[Start of section]

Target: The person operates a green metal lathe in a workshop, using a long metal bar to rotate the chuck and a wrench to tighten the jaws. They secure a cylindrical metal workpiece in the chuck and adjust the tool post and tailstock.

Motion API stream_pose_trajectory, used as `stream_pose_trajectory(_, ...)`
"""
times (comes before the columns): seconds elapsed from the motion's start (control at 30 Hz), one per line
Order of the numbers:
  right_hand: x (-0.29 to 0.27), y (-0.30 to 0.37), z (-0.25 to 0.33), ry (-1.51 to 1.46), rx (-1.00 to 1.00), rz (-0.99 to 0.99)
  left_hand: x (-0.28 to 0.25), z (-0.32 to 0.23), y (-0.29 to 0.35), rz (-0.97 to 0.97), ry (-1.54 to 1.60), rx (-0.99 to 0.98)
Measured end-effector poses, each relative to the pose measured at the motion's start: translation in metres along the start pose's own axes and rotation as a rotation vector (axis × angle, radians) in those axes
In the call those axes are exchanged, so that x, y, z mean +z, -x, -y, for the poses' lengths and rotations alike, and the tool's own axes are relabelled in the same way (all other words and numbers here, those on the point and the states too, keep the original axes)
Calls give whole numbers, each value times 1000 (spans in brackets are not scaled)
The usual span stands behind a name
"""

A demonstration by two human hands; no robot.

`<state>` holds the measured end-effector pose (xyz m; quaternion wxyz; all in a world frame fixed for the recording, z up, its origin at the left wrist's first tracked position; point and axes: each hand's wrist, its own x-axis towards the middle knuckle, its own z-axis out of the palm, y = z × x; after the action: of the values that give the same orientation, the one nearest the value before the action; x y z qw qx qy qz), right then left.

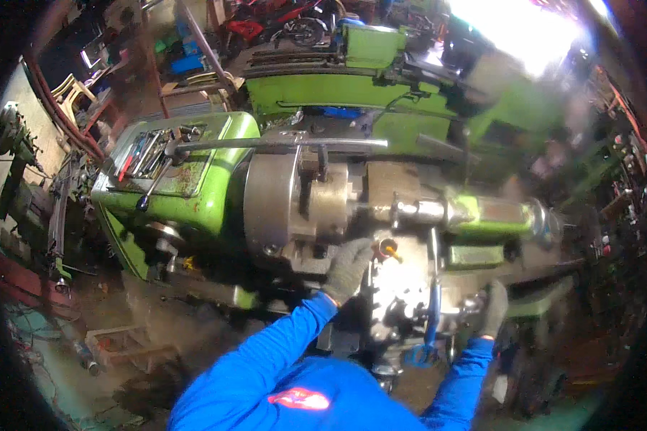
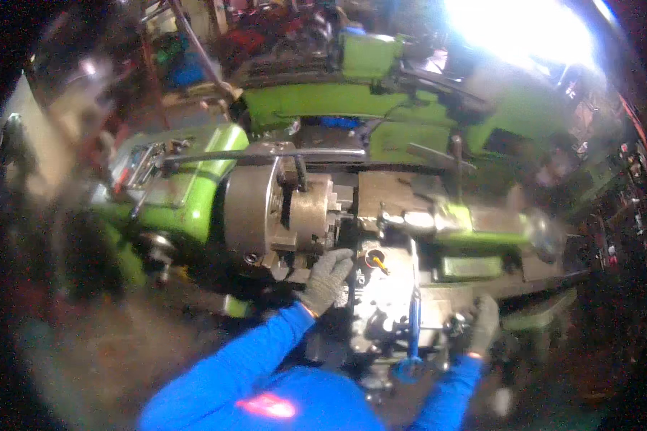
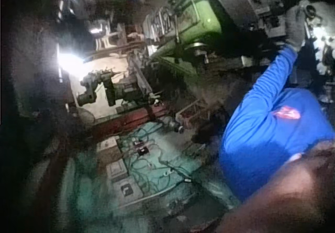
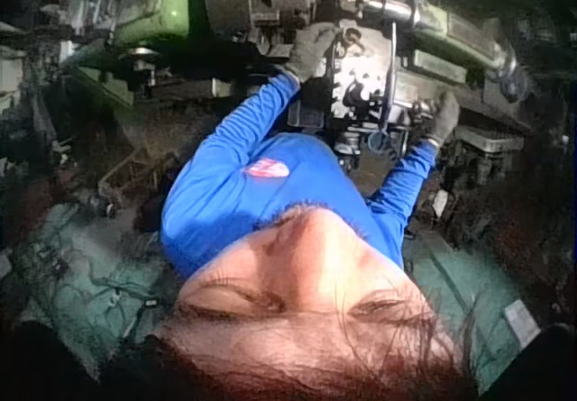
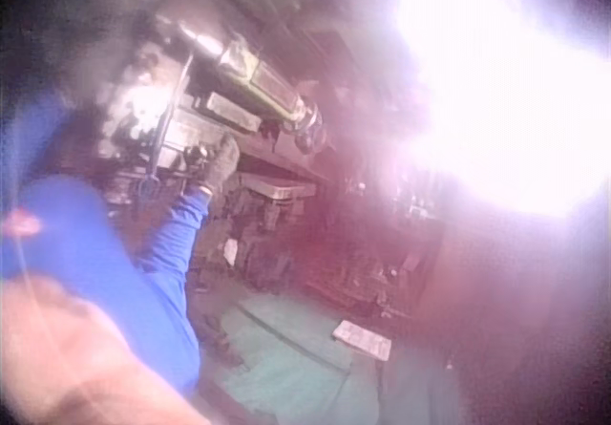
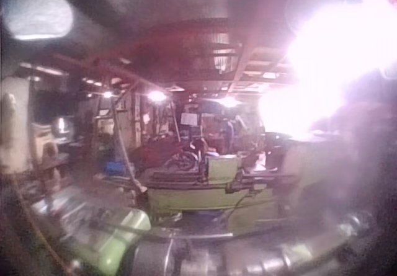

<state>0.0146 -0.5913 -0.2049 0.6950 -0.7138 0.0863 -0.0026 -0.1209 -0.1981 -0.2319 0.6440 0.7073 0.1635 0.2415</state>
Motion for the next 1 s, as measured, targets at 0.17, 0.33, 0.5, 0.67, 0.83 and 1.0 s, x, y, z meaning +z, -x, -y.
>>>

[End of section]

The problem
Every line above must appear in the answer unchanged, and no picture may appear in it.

Solution for this problem
Target: The person operates a green metal lathe in a workshop, using a long metal bar to rotate the chuck and a wrench to tighten the jaws. They secure a cylindrical metal workpiece in the chuck and adjust the tool post and tailstock.

Motion API stream_pose_trajectory, used as `stream_pose_trajectory(_, ...)`
"""
times (comes before the columns): seconds elapsed from the motion's start (control at 30 Hz), one per line
Order of the numbers:
  right_hand: x (-0.29 to 0.27), y (-0.30 to 0.37), z (-0.25 to 0.33), ry (-1.51 to 1.46), rx (-1.00 to 1.00), rz (-0.99 to 0.99)
  left_hand: x (-0.28 to 0.25), z (-0.32 to 0.23), y (-0.29 to 0.35), rz (-0.97 to 0.97), ry (-1.54 to 1.60), rx (-0.99 to 0.98)
Measured end-effector poses, each relative to the pose measured at the motion's start: translation in metres along the start pose's own axes and rotation as a rotation vector (axis × angle, radians) in those axes
In the call those axes are exchanged, so that x, y, z mean +z, -x, -y, for the poses' lengths and rotations alike, and the tool's own axes are relabelled in the same way (all other words and numbers here, those on the point and the states too, keep the original axes)
Calls give whole numbers, each value times 1000 (spans in brackets are not scaled)
The usual span stands behind a name
"""

A demonstration by two human hands; no robot.

`<state>` holds the measured end-effector pose (xyz m; quaternion wxyz; all in a world frame fixed for the recording, z up, its origin at the left wrist's first tracked position; point and axes: each hand's wrist, its own x-axis towards the middle knuckle, its own z-axis out of the palm, y = z × x; after the action: of the values that give the same orientation, the one nearest the value before the action; x y z qw qx qy qz), right then left.


<state>0.0146 -0.5913 -0.2049 0.6950 -0.7138 0.0863 -0.0026 -0.1209 -0.1981 -0.2319 0.6440 0.7073 0.1635 0.2415</state>
Motion for the next 1 s, as measured, targets at 0.17, 0.33, 0.5, 0.67, 0.83 and 1.0 s, x, y, z meaning +z, -x, -y.
>>>

Nothing remains to be done in this exercise.